■ **INSTRUCTIONS TO FOLLOW**:
For the data that follows, return each line unchanged and drop the pictures.

----------

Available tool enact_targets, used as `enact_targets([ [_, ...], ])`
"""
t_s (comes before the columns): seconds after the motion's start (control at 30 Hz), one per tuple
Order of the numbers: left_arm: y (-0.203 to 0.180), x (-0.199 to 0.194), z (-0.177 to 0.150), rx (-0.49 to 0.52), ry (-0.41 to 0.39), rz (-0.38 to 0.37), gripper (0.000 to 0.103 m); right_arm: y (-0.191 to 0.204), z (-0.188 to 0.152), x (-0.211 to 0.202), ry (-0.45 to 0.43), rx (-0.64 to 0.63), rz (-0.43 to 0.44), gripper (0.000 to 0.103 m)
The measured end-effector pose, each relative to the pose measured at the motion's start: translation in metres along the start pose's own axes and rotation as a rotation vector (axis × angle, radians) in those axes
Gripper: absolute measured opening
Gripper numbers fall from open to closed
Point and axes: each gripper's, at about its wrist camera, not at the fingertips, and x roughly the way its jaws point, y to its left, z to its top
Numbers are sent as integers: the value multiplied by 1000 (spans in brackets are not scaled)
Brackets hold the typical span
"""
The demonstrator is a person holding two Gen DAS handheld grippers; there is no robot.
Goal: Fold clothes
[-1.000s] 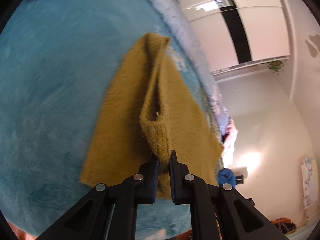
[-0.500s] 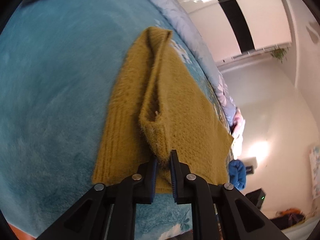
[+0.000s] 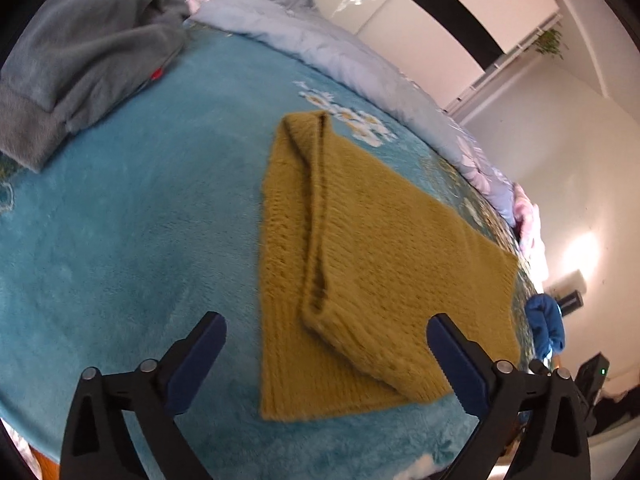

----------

■ **COMPLETED TASK**:
Available tool enact_targets, used as `enact_targets([ [_, ...], ])`
"""
t_s (comes before the columns): seconds after the motion's start (control at 30 Hz), one per tuple
Order of the numbers: left_arm: y (-0.203 to 0.180), x (-0.199 to 0.194), z (-0.177 to 0.150), rx (-0.49 to 0.52), ry (-0.41 to 0.39), rz (-0.38 to 0.37), gripper (0.000 to 0.103 m); right_arm: y (-0.191 to 0.204), z (-0.188 to 0.152), x (-0.211 to 0.202), ry (-0.45 to 0.43), rx (-0.64 to 0.63), rz (-0.43 to 0.44), gripper (0.000 to 0.103 m)
The measured end-effector pose, each relative to the pose measured at the motion's start: translation in metres along the start pose's own axes and rotation as a rotation vector (axis × angle, radians) in those axes
Gripper: absolute measured opening
Gripper numbers fall from open to closed
Point and axes: each gripper's, at about its wrist camera, not at the fingertips, and x roughly the way its jaws point, y to its left, z to its top
Numbers are sent as integers: the value multiplied by 1000 (spans in brackets are not scaled)
Brackets hold the typical span
"""
The demonstrator is a person holding two Gen DAS handheld grippers; there is no robot.
Goal: Fold clothes
[-1.000s] 
[-0.500s] 
[+0.000s] 

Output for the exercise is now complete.